In this study, we take a different tack to exploring predictability, analyzing the sources of prediction skill within dynamical seasonal prediction systems. We first assess the regional detrended SIE prediction skill in two seasonal prediction systems developed at the Geophysical Fluid Dynamics Laboratory. After establishing the regional SIE prediction skill of each system, we next seek a parsimonious description of the sources of prediction skill. In particular, we construct a series of simple linear regression models that use the forecast initial conditions (ICs) as predictors for regional Arctic SIE. The skill of these simple statistical models can then be compared to the dynamical models’ skill in order to assess the key sources of prediction skill in each system. Compared to the perfect model framework, this approach focuses on predictions of observed regional SIE, and thus does not suffer from the problem of potentially overestimating predictability. However, this approach may miss sources of skill that are present in nature and may also be limited by the chosen statistical prediction models. Therefore, this approach of quantifying predictability provides a lower bound on predictability that complements the upper bound provided by perfect model experiments. These lower bounds, if sufficiently skillful, can help to better constrain the true limits of regional Arctic sea ice predictability. The simple statistical models also provide a direct quantification of the prediction skill attributable to particular sources of predictability. It is important to note that this quantification of skill is based on an earlier time period of 1992–2020, and therefore it is not necessarily indicative of future skill due to the nonstationarity of Arctic sea ice predictability (e.g., Holland and Stroeve 2011; Cheng et al. 2016; Holland et al. 2019). Additionally, statistical models can overestimate future skill due to overfitting, a factor we attempt to mitigate by considering single-predictor linear regression models.

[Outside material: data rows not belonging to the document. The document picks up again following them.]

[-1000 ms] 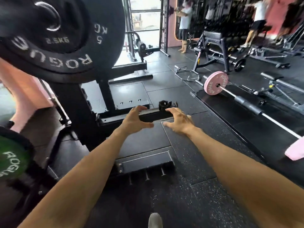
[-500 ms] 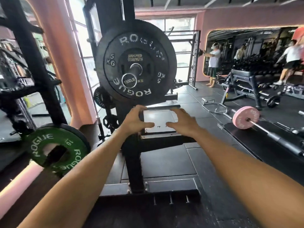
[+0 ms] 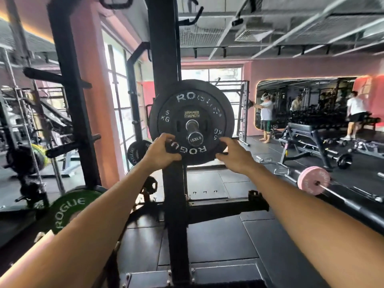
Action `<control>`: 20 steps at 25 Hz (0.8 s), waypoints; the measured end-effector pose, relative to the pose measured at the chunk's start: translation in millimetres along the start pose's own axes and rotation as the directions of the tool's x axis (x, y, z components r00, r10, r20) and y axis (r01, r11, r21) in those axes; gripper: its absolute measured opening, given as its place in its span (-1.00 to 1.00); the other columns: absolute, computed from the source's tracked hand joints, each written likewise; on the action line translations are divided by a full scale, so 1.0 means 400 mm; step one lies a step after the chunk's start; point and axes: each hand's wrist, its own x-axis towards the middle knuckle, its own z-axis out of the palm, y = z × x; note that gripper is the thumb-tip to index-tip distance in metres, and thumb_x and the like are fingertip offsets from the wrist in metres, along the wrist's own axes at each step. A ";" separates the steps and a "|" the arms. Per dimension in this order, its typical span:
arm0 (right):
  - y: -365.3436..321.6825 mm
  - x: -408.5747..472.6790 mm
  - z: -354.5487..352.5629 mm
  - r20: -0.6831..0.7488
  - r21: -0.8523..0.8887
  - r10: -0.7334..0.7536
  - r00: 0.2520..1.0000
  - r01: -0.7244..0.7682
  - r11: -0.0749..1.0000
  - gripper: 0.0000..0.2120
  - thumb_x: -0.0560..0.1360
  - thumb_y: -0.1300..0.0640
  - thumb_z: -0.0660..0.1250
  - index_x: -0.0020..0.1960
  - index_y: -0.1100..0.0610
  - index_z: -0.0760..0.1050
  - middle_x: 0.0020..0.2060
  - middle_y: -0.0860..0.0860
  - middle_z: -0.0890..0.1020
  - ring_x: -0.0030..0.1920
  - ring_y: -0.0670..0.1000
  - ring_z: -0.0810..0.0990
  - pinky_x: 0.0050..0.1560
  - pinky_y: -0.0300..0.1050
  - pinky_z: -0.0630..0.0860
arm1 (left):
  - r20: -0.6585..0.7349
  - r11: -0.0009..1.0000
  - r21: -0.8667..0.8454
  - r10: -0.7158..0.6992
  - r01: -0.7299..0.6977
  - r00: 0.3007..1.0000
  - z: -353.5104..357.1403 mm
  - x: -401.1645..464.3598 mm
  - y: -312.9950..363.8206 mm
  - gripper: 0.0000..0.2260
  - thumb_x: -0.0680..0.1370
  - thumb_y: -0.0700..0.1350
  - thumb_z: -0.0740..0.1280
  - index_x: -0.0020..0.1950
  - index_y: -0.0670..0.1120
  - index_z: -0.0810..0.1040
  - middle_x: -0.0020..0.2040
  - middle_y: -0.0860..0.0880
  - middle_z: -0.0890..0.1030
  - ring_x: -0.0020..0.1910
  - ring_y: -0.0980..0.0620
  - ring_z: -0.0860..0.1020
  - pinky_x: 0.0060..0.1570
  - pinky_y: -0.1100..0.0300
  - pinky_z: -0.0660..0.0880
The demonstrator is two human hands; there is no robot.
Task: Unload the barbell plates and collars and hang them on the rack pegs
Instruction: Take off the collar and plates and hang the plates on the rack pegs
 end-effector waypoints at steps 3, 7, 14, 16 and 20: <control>-0.006 0.040 -0.015 -0.033 -0.020 0.027 0.999 -0.028 0.999 -0.47 0.53 -0.02 0.26 0.46 -0.03 0.24 0.39 0.02 0.39 0.32 0.13 0.44 0.29 0.09 0.36 | -0.038 0.999 0.043 -0.012 0.014 0.999 -0.019 0.032 0.007 -0.48 0.41 -0.13 0.51 0.33 -0.05 0.44 0.20 -0.01 0.51 0.10 -0.01 0.50 0.05 0.17 0.40; 0.007 0.140 -0.008 -0.079 0.023 0.035 0.996 -0.034 0.999 -0.53 0.52 0.00 0.26 0.40 0.04 0.31 0.32 0.04 0.46 0.26 0.14 0.47 0.25 0.13 0.42 | -0.103 0.997 0.050 -0.047 0.052 0.994 -0.007 0.118 -0.016 -0.58 0.46 -0.10 0.44 0.30 -0.05 0.46 0.21 -0.04 0.53 0.07 -0.03 0.52 0.06 0.14 0.43; 0.068 0.404 0.070 -0.108 -0.038 0.047 0.993 -0.051 0.998 -0.57 0.58 0.03 0.21 0.41 0.13 0.30 0.32 0.10 0.44 0.29 0.16 0.45 0.14 -0.02 0.40 | -0.157 0.987 0.086 -0.123 0.137 0.980 0.069 0.356 -0.103 -0.65 0.51 -0.12 0.36 0.29 -0.09 0.44 0.15 -0.09 0.57 0.12 -0.09 0.55 0.15 0.07 0.48; 0.088 0.494 0.100 -0.101 -0.044 0.044 0.994 -0.048 0.998 -0.58 0.57 0.03 0.21 0.39 0.14 0.31 0.30 0.10 0.45 0.27 0.17 0.47 0.13 -0.01 0.40 | -0.161 0.982 0.102 -0.144 0.161 0.976 0.101 0.436 -0.135 -0.64 0.52 -0.11 0.35 0.31 -0.11 0.43 0.14 -0.11 0.59 0.11 -0.13 0.56 0.15 0.05 0.49; 0.108 0.639 0.151 -0.092 -0.036 0.051 0.994 -0.054 0.998 -0.57 0.55 0.03 0.24 0.35 0.18 0.32 0.26 0.14 0.49 0.24 0.20 0.49 0.17 0.04 0.46 | -0.167 0.973 0.126 -0.170 0.192 0.971 0.150 0.565 -0.191 -0.58 0.51 -0.10 0.35 0.36 -0.14 0.41 0.17 -0.17 0.60 0.14 -0.19 0.56 0.19 -0.01 0.48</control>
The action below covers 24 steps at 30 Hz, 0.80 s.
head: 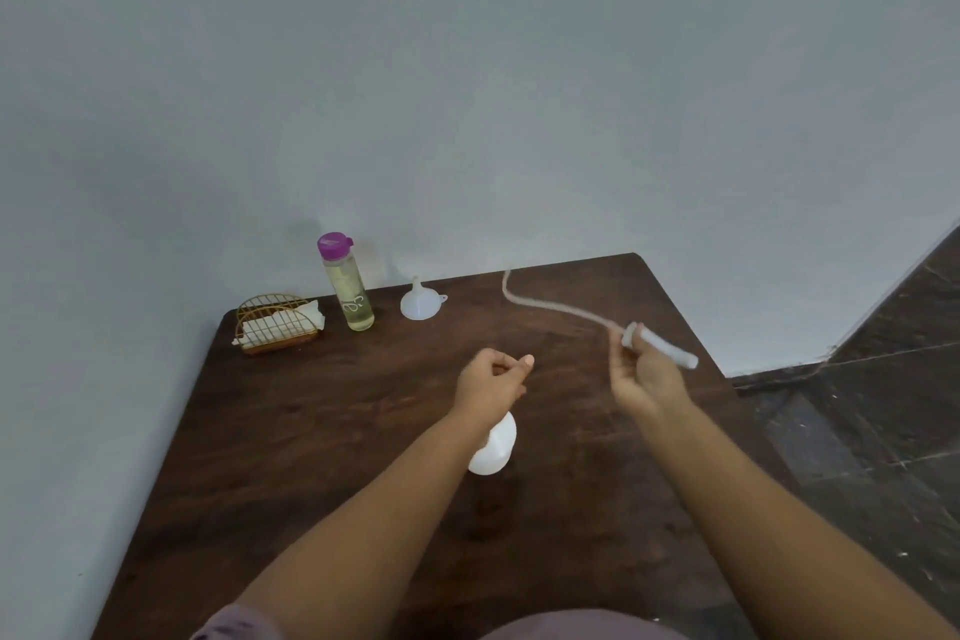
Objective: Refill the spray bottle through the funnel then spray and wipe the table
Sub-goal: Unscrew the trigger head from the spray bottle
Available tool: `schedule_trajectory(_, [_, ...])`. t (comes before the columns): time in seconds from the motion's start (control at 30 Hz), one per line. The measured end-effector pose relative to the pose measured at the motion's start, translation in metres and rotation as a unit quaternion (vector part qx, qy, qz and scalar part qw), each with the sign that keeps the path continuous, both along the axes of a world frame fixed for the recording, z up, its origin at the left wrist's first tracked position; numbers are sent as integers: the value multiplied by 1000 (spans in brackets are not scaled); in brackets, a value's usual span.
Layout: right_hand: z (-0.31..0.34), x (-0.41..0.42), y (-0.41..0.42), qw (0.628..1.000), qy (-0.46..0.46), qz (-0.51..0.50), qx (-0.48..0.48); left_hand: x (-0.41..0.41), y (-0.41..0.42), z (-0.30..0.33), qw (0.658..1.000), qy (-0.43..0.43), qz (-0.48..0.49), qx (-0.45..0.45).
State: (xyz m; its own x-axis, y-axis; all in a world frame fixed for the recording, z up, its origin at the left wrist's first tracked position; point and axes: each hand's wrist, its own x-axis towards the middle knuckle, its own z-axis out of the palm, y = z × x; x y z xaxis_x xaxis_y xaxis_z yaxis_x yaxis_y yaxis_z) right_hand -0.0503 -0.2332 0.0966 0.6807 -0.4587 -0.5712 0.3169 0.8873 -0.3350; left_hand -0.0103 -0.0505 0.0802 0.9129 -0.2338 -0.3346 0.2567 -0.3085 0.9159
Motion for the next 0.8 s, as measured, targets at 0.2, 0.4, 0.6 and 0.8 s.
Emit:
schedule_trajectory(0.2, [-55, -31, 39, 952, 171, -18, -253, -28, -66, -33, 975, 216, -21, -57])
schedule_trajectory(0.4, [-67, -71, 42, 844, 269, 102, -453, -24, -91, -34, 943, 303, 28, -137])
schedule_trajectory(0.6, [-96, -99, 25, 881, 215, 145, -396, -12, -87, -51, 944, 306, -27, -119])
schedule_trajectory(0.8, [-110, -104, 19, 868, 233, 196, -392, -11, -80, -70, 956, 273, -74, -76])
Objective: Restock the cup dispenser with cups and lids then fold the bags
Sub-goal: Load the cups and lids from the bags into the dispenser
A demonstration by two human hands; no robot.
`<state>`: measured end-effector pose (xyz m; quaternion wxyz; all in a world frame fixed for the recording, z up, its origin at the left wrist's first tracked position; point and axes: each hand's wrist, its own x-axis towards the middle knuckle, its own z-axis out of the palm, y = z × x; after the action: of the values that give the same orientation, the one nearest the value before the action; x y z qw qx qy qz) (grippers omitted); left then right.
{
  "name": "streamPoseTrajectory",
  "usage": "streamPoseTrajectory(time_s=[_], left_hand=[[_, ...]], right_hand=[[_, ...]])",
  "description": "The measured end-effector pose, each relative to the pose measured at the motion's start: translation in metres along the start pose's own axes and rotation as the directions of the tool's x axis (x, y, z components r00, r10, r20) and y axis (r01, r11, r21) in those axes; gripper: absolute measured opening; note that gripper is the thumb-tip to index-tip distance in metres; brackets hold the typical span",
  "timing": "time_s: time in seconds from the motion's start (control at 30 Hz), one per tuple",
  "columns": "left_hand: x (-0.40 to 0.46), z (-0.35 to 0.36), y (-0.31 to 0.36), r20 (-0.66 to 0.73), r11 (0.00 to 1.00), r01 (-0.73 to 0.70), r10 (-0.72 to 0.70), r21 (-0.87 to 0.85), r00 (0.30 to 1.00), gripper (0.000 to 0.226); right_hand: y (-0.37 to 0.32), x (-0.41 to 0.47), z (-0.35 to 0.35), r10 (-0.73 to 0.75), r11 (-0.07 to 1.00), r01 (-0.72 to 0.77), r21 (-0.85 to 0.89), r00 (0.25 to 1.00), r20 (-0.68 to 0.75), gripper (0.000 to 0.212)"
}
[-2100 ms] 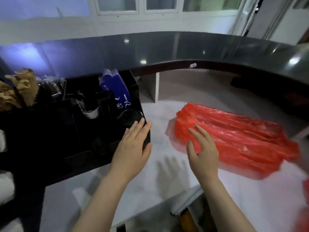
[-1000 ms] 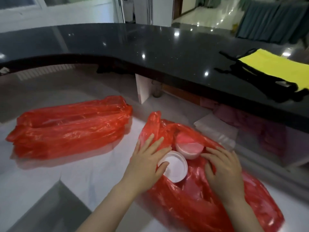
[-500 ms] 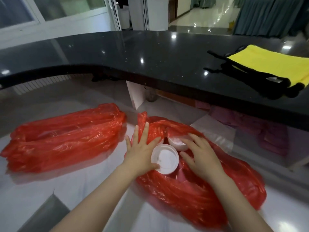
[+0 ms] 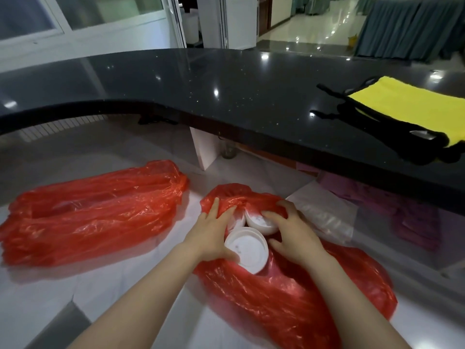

The outline of this paper is as follows. In section 2, we introduce the dynamical seasonal prediction systems, describe suites of retrospective seasonal prediction experiments, and outline our methods for prediction skill assessment and model evaluation. In section 3, we evaluate the suitability of the dynamical models and their corresponding ICs for Arctic sea ice predictions by considering their simulated mean state, trends, and interannual variability. In section 4, we provide an assessment of regional Arctic SIE prediction skill in each system and discuss the skill differences between the models. In section 5 and 6, we consider the sources of predictability for summer and winter regional Arctic SIE, respectively. In section 7, we analyze predictions in the Chukchi Seas, highlighting a combined predictability regime present in this region. We conclude and discuss the results in section 8.

2. Methods

a. FLOR seasonal prediction system

In this study, we assess seasonal sea ice predictions made with two dynamical prediction systems developed at the Geophysical Fluid Dynamics Laboratory. We first describe the Forecast-Oriented Low Ocean Resolution (FLOR) system in this subsection and describe the recently developed Seamless System for Prediction and Earth System Research (SPEAR) in the following subsection (see Table 1 for an overview of the key features of each prediction system).

Table 1

Summary of GFDL seasonal prediction systems and retrospective forecasts considered in this study.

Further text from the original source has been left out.